After buying 39,000 acres, Floodwood investor owns 17 percent of private land in Lake County
Lake County officials are working with a Floodwood investor who recently bought 39,000 acres in what is believed to be among the largest forest land purchases by a private individual in recent state history.
Roy Marlow, who has a long local history as an investment manager, bought all the land Potlatch Corp. owned in Lake County.
The purchase, which Marlow said took "years" to put together, makes Marlow among the largest individual landowners in Minnesota. His holdings now surpass the Rajala lumber family of Itasca County, who manage about 35,000 acres.
Marlow completed part of the nearly $15 million deal in March and part in June, according to the Lake County assessor's office.
Matt Van Vleet, spokesman for Spokane, Wash.-based Potlatch Corp., said the company sold a total of 42,761 acres to a single purchaser--Marlow--of which about 39,000 acres are in Lake County. The rest, about 3,700 acres, are in St. Louis County.
His Lake County land, in 40-acre parcels, is spread throughout the county in close to 1,000 chunks from Two Harbors to near Ely. Some parcels are clustered together into larger plots, some as large as 640 acres. Marlow said he has no specific plans for the land.
"We may be selling some of it, do some logging, some gravel sales, and preserving some of it," he said. "Nothing is changed."
Though the state has ample publicly owned county, state and federal forests, nearly half of all forested land in the state is privately owned. How that private land is managed is a key factor for wildlife habitat, water quality, public recreation and wood supply for mills.
Conservation groups and the Minnesota Department of Natural Resources are concerned that privately owned forest in Minnesota is being broken into small parcels, sold and developed at a pace that will damage wildlife habitat with new roads and buildings. Development of forest land also tends to change access for loggers and often means new cabin and home owners closing the land to hunters and hikers.
But Marlow said the public will have more access to the land, as he doesn't plan to post "no trespassing" signs, except for a few parcels. "We have no intention of restricting the land," he said.

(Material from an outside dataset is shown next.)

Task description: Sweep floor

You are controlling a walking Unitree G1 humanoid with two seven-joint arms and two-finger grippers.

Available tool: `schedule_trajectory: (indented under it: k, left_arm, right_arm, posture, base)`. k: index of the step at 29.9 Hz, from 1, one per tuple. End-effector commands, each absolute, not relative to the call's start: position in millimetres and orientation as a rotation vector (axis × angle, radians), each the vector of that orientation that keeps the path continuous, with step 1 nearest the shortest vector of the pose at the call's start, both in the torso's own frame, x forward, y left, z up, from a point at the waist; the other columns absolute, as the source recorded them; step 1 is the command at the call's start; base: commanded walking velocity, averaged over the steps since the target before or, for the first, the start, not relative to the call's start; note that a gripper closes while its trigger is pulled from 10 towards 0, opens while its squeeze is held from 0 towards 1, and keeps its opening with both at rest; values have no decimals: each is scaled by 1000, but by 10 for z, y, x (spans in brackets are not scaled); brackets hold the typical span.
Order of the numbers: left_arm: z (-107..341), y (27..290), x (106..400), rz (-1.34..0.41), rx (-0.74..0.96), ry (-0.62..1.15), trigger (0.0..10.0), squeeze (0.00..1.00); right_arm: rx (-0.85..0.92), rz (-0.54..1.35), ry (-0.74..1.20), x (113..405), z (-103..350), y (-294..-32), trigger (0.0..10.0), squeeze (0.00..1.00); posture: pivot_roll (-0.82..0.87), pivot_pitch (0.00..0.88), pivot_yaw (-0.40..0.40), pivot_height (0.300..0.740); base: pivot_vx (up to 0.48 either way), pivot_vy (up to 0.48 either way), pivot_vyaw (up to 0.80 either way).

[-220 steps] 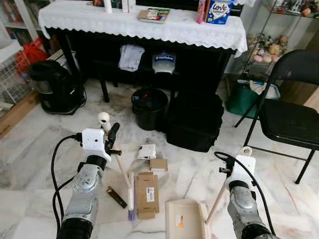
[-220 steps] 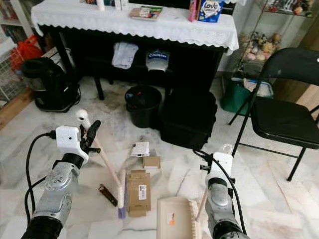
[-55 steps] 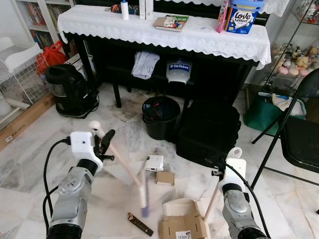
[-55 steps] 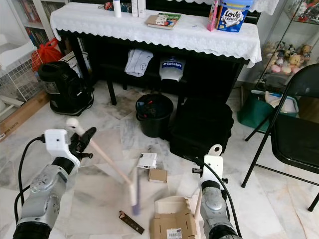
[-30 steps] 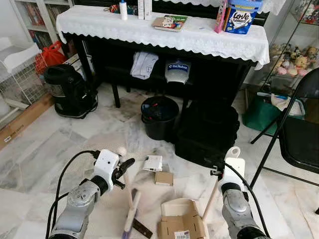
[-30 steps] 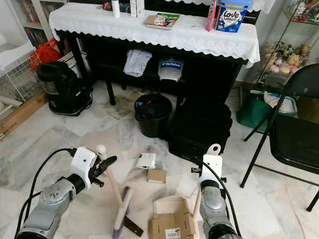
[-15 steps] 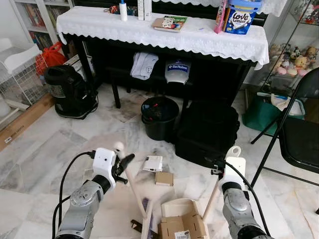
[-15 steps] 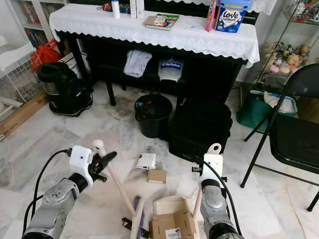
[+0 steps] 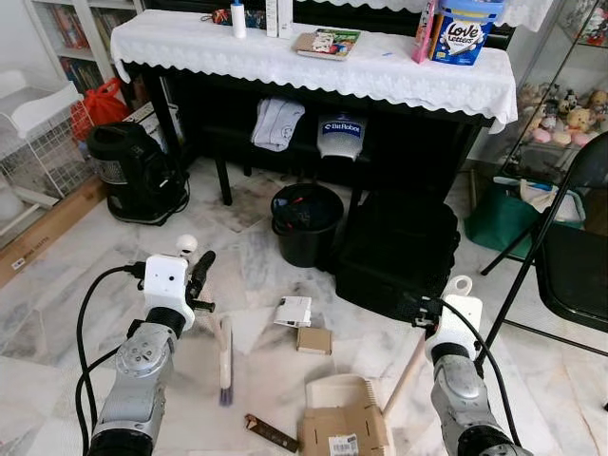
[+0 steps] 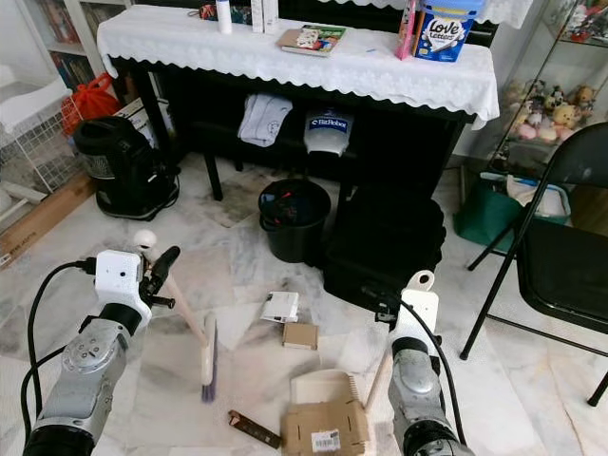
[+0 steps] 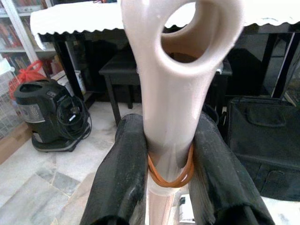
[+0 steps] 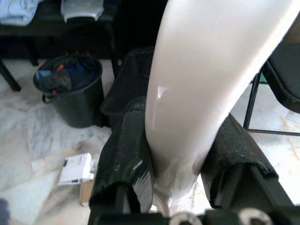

Marlow said he began buying land as an investment about 20 years ago; he has worked with Potlatch before and hopes to again.
"This was just a large transaction; that's why it's getting attention," he said.
Lake County Land Commissioner Tom Martinson said county officials and Minnesota Department of Natural Resources staff are working with Marlow on some possible land swaps. The county is looking at potentially swapping 3,000 to 4,000 acres, he said. Any land swap would have a public hearing.
Marlow's deal with Potlatch involves more acres than Minnesota's largest state park, St. Croix, which is 34,000 acres.
The deal accounts for a small percentage of all the land in Lake County. But because so much of the county is owned by the state and federal government, Marlow ended up buying about 17 percent of all the privately owned land in the county, or more than one of every six acres of private land.
Other large landowners in Minnesota include UPM-Blandin at 195,000 acres. Potlatch retains about 270,000 acres after the sale and falls to the state's second-largest private landowner. Forest Capital Partners, an investment company, owns about 290,000 acres, most of it formerly owned by Boise Cascade Corp., and is the state's largest private landowner.